Your task >> Repeat the entries verbatim.

====== Working data ======

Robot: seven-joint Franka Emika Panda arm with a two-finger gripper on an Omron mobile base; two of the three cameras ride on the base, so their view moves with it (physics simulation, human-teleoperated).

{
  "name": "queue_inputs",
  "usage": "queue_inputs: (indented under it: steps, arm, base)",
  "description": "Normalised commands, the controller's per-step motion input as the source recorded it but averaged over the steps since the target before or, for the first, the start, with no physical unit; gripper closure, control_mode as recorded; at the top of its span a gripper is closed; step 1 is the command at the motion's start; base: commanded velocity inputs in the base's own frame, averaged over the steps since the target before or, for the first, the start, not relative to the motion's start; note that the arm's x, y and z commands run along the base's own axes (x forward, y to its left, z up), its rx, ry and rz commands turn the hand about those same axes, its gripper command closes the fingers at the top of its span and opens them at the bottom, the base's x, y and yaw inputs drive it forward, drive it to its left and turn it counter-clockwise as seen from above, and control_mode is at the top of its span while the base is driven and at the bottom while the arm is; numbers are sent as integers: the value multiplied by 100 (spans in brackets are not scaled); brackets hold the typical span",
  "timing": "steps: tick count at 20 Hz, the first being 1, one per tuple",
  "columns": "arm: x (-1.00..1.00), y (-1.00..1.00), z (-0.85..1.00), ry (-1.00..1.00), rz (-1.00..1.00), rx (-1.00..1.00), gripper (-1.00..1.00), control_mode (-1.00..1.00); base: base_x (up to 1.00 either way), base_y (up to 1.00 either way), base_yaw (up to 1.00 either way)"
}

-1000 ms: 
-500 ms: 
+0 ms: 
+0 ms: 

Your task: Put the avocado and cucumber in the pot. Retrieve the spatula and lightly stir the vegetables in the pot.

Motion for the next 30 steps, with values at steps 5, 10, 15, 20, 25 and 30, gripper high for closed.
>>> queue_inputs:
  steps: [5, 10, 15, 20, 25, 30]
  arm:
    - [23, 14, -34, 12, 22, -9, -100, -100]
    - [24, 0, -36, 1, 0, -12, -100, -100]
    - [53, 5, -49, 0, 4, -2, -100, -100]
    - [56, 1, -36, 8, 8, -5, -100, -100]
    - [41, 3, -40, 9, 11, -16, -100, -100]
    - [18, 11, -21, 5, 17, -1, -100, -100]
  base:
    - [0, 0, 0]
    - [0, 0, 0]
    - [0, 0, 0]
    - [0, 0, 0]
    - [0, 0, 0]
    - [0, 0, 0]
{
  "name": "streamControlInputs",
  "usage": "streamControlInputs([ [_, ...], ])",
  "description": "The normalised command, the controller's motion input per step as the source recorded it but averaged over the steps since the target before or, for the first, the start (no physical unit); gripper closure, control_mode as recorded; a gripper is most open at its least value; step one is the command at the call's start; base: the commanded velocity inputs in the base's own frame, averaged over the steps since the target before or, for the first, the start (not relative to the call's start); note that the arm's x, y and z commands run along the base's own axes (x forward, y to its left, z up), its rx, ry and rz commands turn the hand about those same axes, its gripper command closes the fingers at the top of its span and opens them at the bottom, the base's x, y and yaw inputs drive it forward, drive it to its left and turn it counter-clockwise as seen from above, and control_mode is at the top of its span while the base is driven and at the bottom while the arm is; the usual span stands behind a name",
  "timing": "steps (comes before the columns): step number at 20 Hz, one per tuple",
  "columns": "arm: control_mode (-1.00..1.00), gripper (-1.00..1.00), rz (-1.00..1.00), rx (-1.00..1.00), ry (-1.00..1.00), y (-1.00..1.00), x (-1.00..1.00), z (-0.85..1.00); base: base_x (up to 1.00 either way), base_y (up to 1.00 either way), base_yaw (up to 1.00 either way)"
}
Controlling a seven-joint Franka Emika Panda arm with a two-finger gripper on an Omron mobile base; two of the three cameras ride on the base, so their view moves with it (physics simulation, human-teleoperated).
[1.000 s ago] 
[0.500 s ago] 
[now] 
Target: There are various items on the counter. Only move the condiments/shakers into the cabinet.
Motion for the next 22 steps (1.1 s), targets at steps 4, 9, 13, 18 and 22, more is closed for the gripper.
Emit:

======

Solution to this problem >>
Robot: seven-joint Franka Emika Panda arm with a two-finger gripper on an Omron mobile base; two of the three cameras ride on the base, so their view moves with it (physics simulation, human-teleoperated).

{
  "name": "queue_inputs",
  "usage": "queue_inputs: (indented under it: steps, arm, base)",
  "description": "Normalised commands, the controller's per-step motion input as the source recorded it but averaged over the steps since the target before or, for the first, the start, with no physical unit; gripper closure, control_mode as recorded; at the top of its span a gripper is closed; step 1 is the command at the motion's start; base: commanded velocity inputs in the base's own frame, averaged over the steps since the target before or, for the first, the start, not relative to the motion's start; note that the arm's x, y and z commands run along the base's own axes (x forward, y to its left, z up), its rx, ry and rz commands turn the hand about those same axes, its gripper command closes the fingers at the top of its span and opens them at the bottom, the base's x, y and yaw inputs drive it forward, drive it to its left and turn it counter-clockwise as seen from above, and control_mode is at the top of its span while the base is driven and at the bottom while the arm is; numbers are sent as integers: the value multiplied by 100 (spans in brackets are not scaled); brackets hold the typical span",
  "timing": "steps: tick count at 20 Hz, the first being 1, one per tuple",
  "columns": "arm: x (-1.00..1.00), y (-1.00..1.00), z (-0.85..1.00), ry (-1.00..1.00), rz (-1.00..1.00), rx (-1.00..1.00), gripper (-1.00..1.00), control_mode (-1.00..1.00); base: base_x (up to 1.00 either way), base_y (up to 1.00 either way), base_yaw (up to 1.00 either way)"
}

-1000 ms: 
-500 ms: 
+0 ms: 
+0 ms: 

Your task: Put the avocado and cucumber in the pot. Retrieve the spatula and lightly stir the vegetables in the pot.

Motion for the next 30 steps, with values at steps 5, 10, 15, 20, 25 and 30, gripper high for closed.
>>> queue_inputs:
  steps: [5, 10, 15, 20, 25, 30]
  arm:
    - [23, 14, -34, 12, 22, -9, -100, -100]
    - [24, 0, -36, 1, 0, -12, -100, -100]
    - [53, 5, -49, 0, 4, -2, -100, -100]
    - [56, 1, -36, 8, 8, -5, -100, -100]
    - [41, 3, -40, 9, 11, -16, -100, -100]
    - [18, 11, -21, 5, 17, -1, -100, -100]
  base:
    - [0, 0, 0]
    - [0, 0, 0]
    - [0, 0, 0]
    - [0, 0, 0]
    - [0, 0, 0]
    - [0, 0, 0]
{
  "name": "streamControlInputs",
  "usage": "streamControlInputs([ [_, ...], ])",
  "description": "The normalised command, the controller's motion input per step as the source recorded it but averaged over the steps since the target before or, for the first, the start (no physical unit); gripper closure, control_mode as recorded; a gripper is most open at its least value; step one is the command at the call's start; base: the commanded velocity inputs in the base's own frame, averaged over the steps since the target before or, for the first, the start (not relative to the call's start); note that the arm's x, y and z commands run along the base's own axes (x forward, y to its left, z up), its rx, ry and rz commands turn the hand about those same axes, its gripper command closes the fingers at the top of its span and opens them at the bottom, the base's x, y and yaw inputs drive it forward, drive it to its left and turn it counter-clockwise as seen from above, and control_mode is at the top of its span while the base is driven and at the bottom while the arm is; the usual span stands behind a name",
  "timing": "steps (comes before the columns): step number at 20 Hz, one per tuple",
  "columns": "arm: control_mode (-1.00..1.00), gripper (-1.00..1.00), rz (-1.00..1.00), rx (-1.00..1.00), ry (-1.00..1.00), y (-1.00..1.00), x (-1.00..1.00), z (-0.85..1.00); base: base_x (up to 1.00 either way), base_y (up to 1.00 either way), base_yaw (up to 1.00 either way)"
}
Controlling a seven-joint Franka Emika Panda arm with a two-finger gripper on an Omron mobile base; two of the three cameras ride on the base, so their view moves with it (physics simulation, human-teleoperated).
[1.000 s ago] 
[0.500 s ago] 
[now] 
Target: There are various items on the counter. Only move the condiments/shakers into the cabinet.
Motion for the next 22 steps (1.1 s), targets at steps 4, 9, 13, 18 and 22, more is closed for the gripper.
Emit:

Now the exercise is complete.